It is easy to have $$\widehat{y}_i^{(t)}=\sum\limits_{k=1}^tf_k(x_i)=\widehat{y}_i^{(t-1)}+f_t(x_i).$$ Note that $i$ represents sample and $t$ represents tree. Therefore, $$\begin{aligned}\mathrm{Obj}^{(t)}&=\sum\limits_{i=1}^nl(y_i, \widehat{y}_i^{(t)})+\sum\limits_{k=1}^t\Omega(f_k)\\&=\sum\limits_{i=1}^nl(y_i, \widehat{y}_i^{(t-1)}+f_t(x_i))+\Omega(f_t)+\mathrm{constant}.\end{aligned}$$ Recall Taylor‘s formula, we have $$f(x+\Delta x) \approx f(x)+f'(x)\Delta x+\frac{1}{2}f''(x)\Delta x^2,$$ then $$\begin{aligned}\mathrm{Obj}^{(t)} &\approx \sum_{i=1}^n\left[l(y_i, \widehat{y}_i^{(t-1)})+g_if_t(x_i)+\frac{1}{2}h_if_t^2(x_i)\right]+\Omega(f_t)+\mathrm{constant} \\&=\sum\limits_{i=1}^n\left[g_if_t(x_i)+\frac{1}{2}h_if_t^2(x_i)\right]+\Omega(f_t)+\left[\sum\limits_{i=1}^nl(y_i, \widehat{y}_i^{(t-1)})+\mathrm{constant}\right] \\ &\approx \sum\limits_{i=1}^n\left[g_if_t(x_i)+\frac{1}{2}h_if_t^2(x_i)\right]+\Omega(f_t),\end{aligned}$$ where $g_i=\partial_{\widehat{y}^{(t-1)}}l(y_i, \widehat{y}^{(t-1)}), h_i=\partial^2_{\widehat{y}^{(t-1)}}l(y_i, \widehat{y}^{(t-1)}).$

Now, we should figure out the regularization term with complexity of a tree. Let $$f_t(x)=w_{q(x)},$$ where $w \in \mathbb{R}^T, q: \mathbb{R}^T\to\lbrace1, ..., T\rbrace.$ Specifically, $w$ is the weight of the leaf in the tree and $q$ is the structure of the tree, $T$ is the number of leaves. Let $$\Omega(f_t)=\gamma T+\frac{1}{2}\lambda\sum\limits_{t=1}^Tw_t^2,$$ where $\gamma$ is the complexity cost by introducing additional leaf, $\gamma T$ penalizes number of leaves, $\frac{1}{2}\lambda\sum\limits_{t=1}^Tw_t^2$ is the $\mathcal{l}^2$-norm of leaf scores.

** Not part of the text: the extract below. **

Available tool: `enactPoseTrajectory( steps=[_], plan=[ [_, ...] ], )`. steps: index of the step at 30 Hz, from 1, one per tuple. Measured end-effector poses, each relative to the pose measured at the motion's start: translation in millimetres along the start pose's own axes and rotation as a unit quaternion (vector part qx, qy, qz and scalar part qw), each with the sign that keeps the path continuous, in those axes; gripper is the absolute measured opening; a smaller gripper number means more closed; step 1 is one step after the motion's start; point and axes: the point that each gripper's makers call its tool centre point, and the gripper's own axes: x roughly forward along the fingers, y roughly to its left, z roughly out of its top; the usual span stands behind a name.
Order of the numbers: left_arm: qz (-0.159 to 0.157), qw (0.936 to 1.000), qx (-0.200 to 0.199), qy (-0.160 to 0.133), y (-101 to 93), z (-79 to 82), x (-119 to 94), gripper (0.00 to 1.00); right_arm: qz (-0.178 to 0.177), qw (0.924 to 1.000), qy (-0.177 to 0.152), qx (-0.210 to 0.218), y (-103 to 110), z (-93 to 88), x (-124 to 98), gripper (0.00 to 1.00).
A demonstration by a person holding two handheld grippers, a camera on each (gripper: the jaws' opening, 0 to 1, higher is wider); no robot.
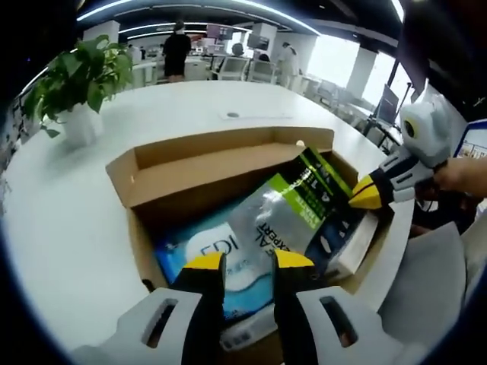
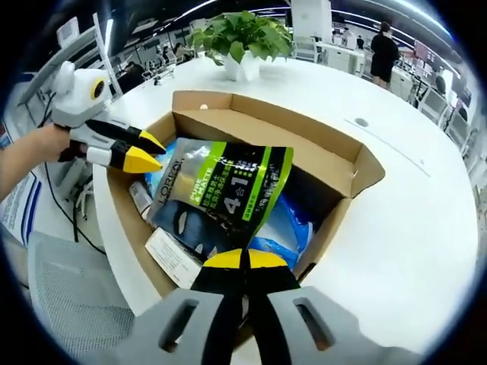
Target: Operate the shoe box by opening the lid, removing the specified soft item, and placing it in the target area until the item is outside and the box remains undamaged.
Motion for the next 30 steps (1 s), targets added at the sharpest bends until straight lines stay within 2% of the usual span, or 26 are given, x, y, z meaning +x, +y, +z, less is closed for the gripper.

Before we optimize the objection function, we define $$I_t=\lbrace i|q(x_i)=t \rbrace,$$ representing the set of samples in $j$th leaf.

Now rewrite the objection function, we have $$\begin{aligned}\mathrm{Obj}^{(t)} &\approx \sum_{i=1}^n\left[g_if_t(x_i)+\frac{1}{2}h_if_t^2(x_i)\right]+\Omega(f_t) \\ &=\sum_{i=1}^n\left[g_iw_{q(x_i)}+\frac{1}{2}h_iw^2_{q(x_i)}\right]+\gamma T+\frac{1}{2}\lambda\sum_{t=1}^Tw_t^2 \\ &=\sum_{t=1}^T\left[\left(\sum_{i \in I_t}g_i\right)w_t+\frac{1}{2}\left(\sum_{i \in I_t}h_i+\lambda\right)w^2_t\right]+\gamma T.\end{aligned}$$ Let $G_t:=\sum\limits_{i \in I_t}g_i, H_t:=\sum\limits_{i \in I_t}h_i,$ then $$\mathrm{Obj}^{(t)} \approx \sum_{t=1}^T\left[G_tw_t+\frac{1}{2}(H_t+\lambda)w_t^2\right]+\gamma T.$$ It is obvious that the objection function approximates to quadratic function and thus given a fixed tree structure $q,$ the optimal weight in each leaf and the resulting objective value are $$w_t^*=-\frac{G_t}{H_t+\lambda}, \mathrm{Obj}^*=-\frac{1}{2}\sum_{t=1}^T\frac{G_t^2}{H_t+\lambda}+\gamma T.$$ However, there are too many possible tree structures, and thus we grow the tree greedily. We could start from tree with depth $0.$ For each leaf node of the tree, try to add a split. The gain after adding the split is $$\mathrm{Gain}=\mathrm{Obj}_\mathrm{noSplit}-\mathrm{Obj}_\mathrm{Split},$$ where $$\begin{aligned}&\mathrm{Obj}_\mathrm{noSplit}=-\frac{1}{2}\frac{(G_L+G_R)^2}{H_L+H_R+\lambda}+\gamma T_\mathrm{noSplit}, \\ &\mathrm{Obj}_\mathrm{Split}=-\frac{1}{2}\left(\frac{G^2_L}{H_L+\lambda}+\frac{G^2_R}{H_R+\lambda}\right)+\gamma T_\mathrm{Split}.\end{aligned}$$

To find the best split, we could enumerate all possible split points on the features and calculate the gain.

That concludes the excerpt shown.